Showing posts with label Dante. Show all posts
Showing posts with label Dante. Show all posts

Thursday, July 2, 2015

The Link Between Sodomy and Usury



Robert Reich is in error.[1] Western civilization, in the sense coined by Charles Eliot Norton, has always (seemingly until the last few decades) linked sodomy and usury – and condemned both unequivocally.

The ancient Greek philosopher Aristotle gives an argument "that usury was similar to unnatural sex [see Politics 1.10.1258b]... Thomas Aquinas ...argued that sodomy and usury were both 'sins against nature, in which the very order of nature is violated, an injury done to God himself, who sets nature in order.' Echoing Aquinas, Dante placed sodomites and usurers in the same circle of Hell [circle 7] in The Divine Comedy [Inferno, cantos 15-17]. In his 1935 tract 'Social Credit,' Ezra Pound ...argued that 'usury and sodomy, the Church condemned as a pair, to one hell, the same for one reason, namely that they are both against natural increase.'"[2]

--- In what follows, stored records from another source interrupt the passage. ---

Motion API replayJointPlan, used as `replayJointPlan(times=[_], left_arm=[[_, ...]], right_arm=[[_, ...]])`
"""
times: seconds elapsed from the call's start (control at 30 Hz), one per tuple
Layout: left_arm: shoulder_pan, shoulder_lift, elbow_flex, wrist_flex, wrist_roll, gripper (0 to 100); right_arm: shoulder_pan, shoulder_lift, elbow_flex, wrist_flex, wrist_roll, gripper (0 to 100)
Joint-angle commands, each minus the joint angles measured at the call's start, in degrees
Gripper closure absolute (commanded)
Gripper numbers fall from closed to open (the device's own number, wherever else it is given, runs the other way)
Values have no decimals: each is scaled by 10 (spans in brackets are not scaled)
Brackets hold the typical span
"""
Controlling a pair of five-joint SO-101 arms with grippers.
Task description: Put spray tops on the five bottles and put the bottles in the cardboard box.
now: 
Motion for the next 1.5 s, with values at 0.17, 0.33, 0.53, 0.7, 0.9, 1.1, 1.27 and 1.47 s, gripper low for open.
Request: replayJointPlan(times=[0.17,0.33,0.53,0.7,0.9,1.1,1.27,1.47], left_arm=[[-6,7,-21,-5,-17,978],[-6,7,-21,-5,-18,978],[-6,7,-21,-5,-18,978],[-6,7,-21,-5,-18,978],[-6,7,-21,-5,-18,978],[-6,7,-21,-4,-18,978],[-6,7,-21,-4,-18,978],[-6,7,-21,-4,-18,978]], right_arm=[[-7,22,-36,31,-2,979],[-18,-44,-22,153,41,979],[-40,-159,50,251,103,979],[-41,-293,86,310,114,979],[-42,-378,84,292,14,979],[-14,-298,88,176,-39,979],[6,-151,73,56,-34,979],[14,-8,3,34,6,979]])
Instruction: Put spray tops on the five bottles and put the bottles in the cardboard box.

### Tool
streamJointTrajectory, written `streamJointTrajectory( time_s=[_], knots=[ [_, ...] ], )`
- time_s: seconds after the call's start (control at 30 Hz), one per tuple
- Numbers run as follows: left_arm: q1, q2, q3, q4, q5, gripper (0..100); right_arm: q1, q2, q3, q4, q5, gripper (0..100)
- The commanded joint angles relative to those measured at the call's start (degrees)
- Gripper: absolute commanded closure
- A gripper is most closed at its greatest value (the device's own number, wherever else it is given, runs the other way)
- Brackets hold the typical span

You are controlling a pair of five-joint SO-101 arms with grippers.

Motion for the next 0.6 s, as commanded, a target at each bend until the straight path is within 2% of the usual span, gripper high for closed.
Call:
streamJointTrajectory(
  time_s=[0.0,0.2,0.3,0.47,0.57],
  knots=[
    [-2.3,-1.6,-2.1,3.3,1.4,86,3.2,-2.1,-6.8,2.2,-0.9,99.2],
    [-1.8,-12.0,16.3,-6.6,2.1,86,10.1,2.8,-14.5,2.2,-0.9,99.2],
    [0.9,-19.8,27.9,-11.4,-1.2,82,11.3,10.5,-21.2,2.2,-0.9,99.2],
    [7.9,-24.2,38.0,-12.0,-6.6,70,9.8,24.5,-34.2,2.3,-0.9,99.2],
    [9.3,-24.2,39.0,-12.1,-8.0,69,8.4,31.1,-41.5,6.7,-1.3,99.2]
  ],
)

The moral crisis of unrestricted greed is very real, but – contra Reich – it has much in common with "gay marriage" and abortion.

Greed-driven, predatory business practices are unnatural practices that seek profit at the expense of human lives, just as sodomy and abortion are unnatural practices that variously seek pleasure or economic advancement at the expense of human reproduction (and, thus, at the expense of actual or potential lives).

Sodomy opposes or obstructs familial, procreative increase; usury hinders natural, economic increase by – as Aristotle put it – having sterile money “breed” more money, without being tethered to productive labor.

Thus, the undercurrent of similarity – ignored by or unknown to Reich – is natural fruitfulness. This has been a Western staple since Genesis 1:22.[3]



[1] I am taking it for granted that the quotation is properly ascribed to Reich.

[2] Jeet Heer, Sweet Lechery: Reviews, Essays & Profiles, Erin, Ontario: Porcupine's Quill, 2014, pp. 19-20; archived online at <https://books.google.com/books?id=AyJgBQAAQBAJ&pg=PA20>.

Similar statements linking sodomy and usury can be marshaled from Philo of Alexandria and Sts. Augustine and Chrysostom, among many others. (See David Hawkes, "Sodomy, Usury and the Narrative of Shakespeare's Sonnets," Renaissance Studies, vol. 14, no. 3, Sept., 2000, p. 347, <http://www.li.suu.edu/library/circulation/Tvordi/engl3230jtSodomyUsuryNarrativeShakespFall04.pdf>.)

[3] I wish to thank Michael Hoffman. It is because of his work that I was made aware of the historic Western association of sodomy and usury. See, e.g., his book Usury in Christendom: The Mortal Sin That Was and Now Is Not, Coeur d’Alene, Idaho: Independent History and Research, 2012.